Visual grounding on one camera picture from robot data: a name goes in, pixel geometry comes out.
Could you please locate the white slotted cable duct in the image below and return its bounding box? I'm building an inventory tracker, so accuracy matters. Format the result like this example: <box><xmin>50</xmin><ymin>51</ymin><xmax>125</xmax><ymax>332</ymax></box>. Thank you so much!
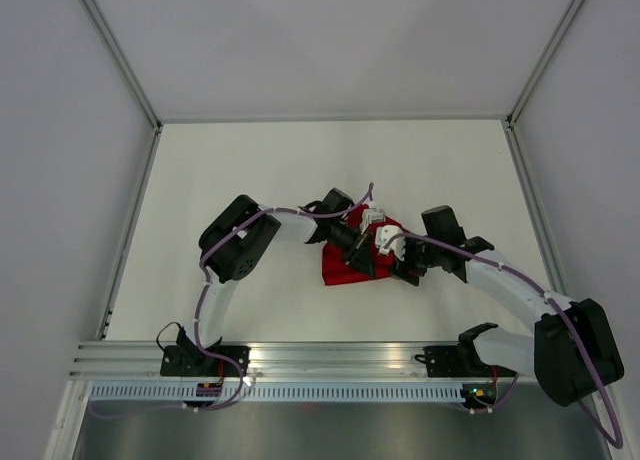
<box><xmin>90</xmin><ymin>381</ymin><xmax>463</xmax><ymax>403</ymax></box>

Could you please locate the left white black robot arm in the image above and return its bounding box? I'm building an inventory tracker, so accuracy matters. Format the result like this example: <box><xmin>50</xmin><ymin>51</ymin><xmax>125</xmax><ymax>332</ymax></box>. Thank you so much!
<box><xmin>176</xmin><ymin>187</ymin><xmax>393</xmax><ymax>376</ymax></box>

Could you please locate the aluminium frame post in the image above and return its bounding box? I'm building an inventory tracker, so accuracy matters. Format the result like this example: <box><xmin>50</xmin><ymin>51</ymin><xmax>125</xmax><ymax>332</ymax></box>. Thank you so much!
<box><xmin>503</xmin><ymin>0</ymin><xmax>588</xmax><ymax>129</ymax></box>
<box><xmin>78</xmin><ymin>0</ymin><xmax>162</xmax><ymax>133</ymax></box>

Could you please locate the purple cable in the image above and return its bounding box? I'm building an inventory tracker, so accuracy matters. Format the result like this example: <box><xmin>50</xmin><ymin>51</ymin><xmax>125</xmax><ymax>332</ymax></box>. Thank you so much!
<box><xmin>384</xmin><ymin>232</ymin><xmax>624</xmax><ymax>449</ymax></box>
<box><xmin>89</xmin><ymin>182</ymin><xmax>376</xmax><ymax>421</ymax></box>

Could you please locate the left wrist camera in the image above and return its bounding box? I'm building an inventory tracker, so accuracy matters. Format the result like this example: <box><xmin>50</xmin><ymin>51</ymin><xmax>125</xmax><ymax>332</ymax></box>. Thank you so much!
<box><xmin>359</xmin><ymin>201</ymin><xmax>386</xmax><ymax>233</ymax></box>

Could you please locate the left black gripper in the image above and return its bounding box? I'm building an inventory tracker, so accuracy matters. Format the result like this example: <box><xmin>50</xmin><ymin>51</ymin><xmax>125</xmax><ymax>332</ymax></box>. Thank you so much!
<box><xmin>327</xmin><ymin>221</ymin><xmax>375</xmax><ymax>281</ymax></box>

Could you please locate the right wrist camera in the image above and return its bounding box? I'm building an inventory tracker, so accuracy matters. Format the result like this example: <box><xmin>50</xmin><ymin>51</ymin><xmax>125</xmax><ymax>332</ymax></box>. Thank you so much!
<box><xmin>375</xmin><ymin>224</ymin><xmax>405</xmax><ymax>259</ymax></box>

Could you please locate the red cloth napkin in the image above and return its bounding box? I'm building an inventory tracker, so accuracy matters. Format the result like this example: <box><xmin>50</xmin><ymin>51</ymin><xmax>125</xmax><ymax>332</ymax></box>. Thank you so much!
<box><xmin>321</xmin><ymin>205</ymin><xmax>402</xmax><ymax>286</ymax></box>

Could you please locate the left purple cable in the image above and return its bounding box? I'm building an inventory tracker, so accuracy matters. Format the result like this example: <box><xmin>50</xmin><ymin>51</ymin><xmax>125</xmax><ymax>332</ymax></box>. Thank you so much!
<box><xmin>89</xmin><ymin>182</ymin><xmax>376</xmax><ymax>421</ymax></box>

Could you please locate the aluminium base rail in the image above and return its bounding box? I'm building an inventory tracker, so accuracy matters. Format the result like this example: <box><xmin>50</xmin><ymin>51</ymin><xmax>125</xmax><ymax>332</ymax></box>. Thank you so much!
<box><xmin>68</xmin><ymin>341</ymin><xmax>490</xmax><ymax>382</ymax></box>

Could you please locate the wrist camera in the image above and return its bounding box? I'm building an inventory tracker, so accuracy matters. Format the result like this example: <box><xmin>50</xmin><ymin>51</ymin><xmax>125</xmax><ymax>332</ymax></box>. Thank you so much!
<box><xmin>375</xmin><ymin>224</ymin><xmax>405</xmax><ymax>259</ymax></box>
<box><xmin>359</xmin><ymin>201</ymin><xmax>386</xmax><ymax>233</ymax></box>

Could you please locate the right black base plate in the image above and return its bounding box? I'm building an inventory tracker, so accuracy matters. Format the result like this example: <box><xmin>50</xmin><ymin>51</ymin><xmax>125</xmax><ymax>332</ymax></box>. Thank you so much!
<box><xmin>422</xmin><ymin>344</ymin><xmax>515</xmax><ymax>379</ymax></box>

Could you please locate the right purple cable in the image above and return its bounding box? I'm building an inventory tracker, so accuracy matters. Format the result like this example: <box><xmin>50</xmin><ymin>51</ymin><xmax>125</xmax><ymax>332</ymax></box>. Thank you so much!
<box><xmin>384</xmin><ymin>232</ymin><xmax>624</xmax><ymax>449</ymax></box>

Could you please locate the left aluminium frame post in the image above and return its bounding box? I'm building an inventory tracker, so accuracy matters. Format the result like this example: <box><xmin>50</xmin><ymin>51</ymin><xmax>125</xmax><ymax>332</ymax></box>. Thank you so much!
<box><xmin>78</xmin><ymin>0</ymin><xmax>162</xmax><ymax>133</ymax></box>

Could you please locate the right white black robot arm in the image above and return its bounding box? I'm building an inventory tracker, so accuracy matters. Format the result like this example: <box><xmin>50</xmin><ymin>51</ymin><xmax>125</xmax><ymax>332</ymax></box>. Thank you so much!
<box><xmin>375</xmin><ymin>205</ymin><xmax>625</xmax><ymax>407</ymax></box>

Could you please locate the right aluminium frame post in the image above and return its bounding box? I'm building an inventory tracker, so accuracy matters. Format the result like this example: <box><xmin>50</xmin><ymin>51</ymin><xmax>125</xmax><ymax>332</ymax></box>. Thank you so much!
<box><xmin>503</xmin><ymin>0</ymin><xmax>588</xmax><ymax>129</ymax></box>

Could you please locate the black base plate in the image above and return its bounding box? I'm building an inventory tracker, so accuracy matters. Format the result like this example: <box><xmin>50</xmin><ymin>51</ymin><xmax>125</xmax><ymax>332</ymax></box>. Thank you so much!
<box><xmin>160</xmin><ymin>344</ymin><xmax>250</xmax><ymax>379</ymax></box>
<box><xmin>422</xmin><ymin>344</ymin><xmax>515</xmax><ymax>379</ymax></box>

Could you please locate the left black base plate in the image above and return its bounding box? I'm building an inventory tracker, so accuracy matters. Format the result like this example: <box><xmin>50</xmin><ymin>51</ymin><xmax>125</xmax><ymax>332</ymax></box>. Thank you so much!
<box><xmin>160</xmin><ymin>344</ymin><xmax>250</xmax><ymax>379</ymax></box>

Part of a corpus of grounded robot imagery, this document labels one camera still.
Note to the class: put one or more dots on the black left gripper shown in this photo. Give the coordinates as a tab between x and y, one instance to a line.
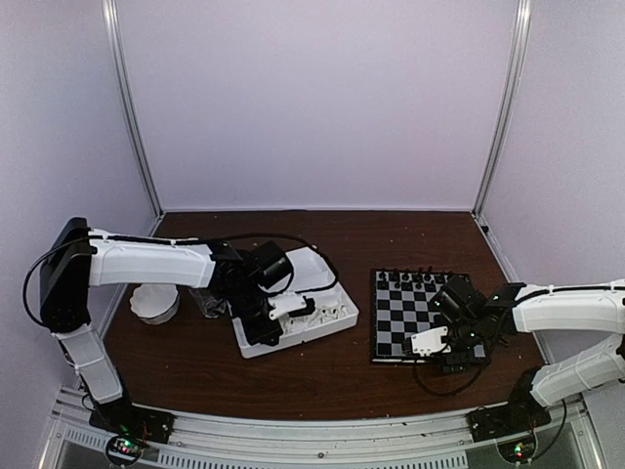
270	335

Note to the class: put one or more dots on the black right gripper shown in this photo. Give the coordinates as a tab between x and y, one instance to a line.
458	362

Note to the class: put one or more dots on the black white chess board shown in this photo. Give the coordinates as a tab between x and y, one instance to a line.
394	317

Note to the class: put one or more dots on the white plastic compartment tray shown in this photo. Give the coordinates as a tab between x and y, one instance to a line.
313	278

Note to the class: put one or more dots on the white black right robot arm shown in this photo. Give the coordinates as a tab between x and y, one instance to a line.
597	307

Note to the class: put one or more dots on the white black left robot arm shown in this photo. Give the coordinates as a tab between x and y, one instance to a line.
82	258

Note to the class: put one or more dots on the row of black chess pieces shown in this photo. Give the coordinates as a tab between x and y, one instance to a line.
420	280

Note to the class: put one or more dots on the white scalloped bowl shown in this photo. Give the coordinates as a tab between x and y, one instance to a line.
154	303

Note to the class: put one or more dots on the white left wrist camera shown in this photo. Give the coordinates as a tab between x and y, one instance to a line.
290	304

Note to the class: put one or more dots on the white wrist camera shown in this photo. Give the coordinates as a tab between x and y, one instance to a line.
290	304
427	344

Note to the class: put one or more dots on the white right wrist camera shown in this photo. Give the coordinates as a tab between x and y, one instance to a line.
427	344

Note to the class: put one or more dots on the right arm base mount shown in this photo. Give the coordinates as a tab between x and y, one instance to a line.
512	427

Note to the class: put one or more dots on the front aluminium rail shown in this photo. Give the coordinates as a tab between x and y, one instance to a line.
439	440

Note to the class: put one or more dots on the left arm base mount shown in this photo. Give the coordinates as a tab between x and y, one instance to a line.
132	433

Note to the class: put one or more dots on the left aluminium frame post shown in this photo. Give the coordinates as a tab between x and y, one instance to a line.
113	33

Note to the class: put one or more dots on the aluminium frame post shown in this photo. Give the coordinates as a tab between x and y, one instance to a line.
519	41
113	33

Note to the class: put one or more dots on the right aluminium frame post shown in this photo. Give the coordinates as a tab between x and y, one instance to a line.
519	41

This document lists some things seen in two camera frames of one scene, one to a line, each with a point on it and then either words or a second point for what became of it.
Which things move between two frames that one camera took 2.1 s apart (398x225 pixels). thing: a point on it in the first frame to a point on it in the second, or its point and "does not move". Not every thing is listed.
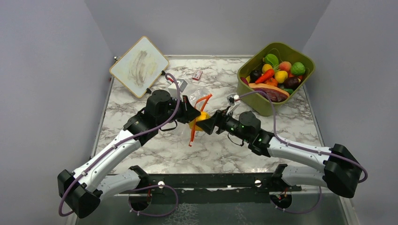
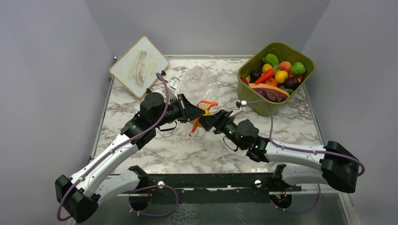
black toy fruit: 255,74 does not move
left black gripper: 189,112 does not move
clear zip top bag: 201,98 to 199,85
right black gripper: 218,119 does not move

__________________________________________________

YOUR ASSIGNMENT:
Nothing beyond the lines from the start of the entries through the line with "Could you please locate the white" should appear. Repeat those lines exactly, both ends included.

ANSWER AREA:
Visual grounding on one camera picture from robot data: a name goes in, pixel geometry comes out.
Could you please locate the white slotted cable duct in the image below and return its bounding box? I'm building an inventory tracker, so accuracy matters. Format the result like this example: <box><xmin>50</xmin><ymin>51</ymin><xmax>125</xmax><ymax>332</ymax></box>. Thank you so much!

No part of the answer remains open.